Academic journal article Family Relations

Mothering through Recruitment: Kinscription of Nonresidential Fathers and Father Figures in Low-Income Families*

Academic journal article Family Relations

Mothering through Recruitment: Kinscription of Nonresidential Fathers and Father Figures in Low-Income Families*

Article excerpt

Abstract:

We identify and discuss mothers' early strategies to recruit nonresidential biological fathers, intimate partners, male family members and friends, and paternal kin to support the needs of young children in low-income families.

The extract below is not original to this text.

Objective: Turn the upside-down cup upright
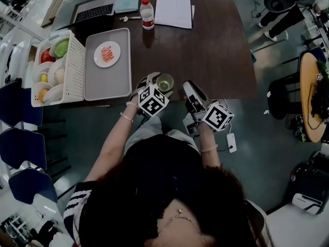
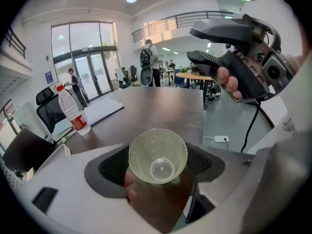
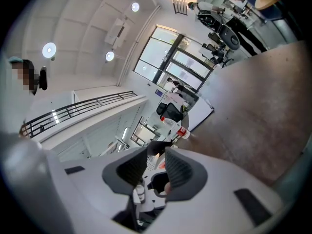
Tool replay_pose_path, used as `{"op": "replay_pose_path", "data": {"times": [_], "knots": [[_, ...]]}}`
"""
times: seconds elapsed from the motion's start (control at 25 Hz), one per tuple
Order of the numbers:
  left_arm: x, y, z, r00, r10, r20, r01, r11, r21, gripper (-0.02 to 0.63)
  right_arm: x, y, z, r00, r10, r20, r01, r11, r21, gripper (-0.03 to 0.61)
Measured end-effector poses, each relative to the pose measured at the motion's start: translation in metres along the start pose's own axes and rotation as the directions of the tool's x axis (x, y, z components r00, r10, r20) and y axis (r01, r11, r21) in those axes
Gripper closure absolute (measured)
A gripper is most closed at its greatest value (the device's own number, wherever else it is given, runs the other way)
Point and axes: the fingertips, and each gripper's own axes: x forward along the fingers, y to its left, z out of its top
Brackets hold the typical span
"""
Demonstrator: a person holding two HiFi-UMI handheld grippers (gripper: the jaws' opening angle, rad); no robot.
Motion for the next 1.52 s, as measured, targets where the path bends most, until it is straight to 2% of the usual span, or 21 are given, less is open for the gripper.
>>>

Using the concept of kinscription and longitudinal ethnographic data on 149 African American, Hispanic, and non-Hispanic White families from Welfare, Children and Families: A Three-City Study, we developed a model of recruitment that includes three related processes: the search for legitimacy with conventional fathers and partners, the consequences of maternal advocacy for intimate relationships, and protection of children and reduction of risks to family well-being. Results indicate that mothers' co-opting of fathers and father figures to support their children is shaped by men's immigration status, the tenuous nature of romantic relationships, and fathers' intergenerational caregiving responsibilities. Implications for theories of coparenting and partner dynamics in low-income families and for policy and programs are discussed.

Key Words: low-income families, mothering, nonresidential fathers.

How low-income single mothers and nonresidential fathers sort out responsibilities for taking care of their children remains a keen policy interest in American society. Social demographers have noted the separation of marriage from childbearing in recent decades (Ventura & Bachrach, 2000), leading current scholarly and political discourse to focus on variations in formal partner (e.g., marital) statuses in poor families and paternal involvement. However, few studies have explored the implications of the separation of intimate relations from childrearing, and we have limited insight into the processes underlying whether and how nonresidential fathers maintain involvement with unmarried mothers and their children (Carlson, McLanahan, & England, 2004; Waller & McLanahan, 2005). Paternal involvement is particularly relevant in low-income families, in which men's providing and caregiving can help pull children out of poverty.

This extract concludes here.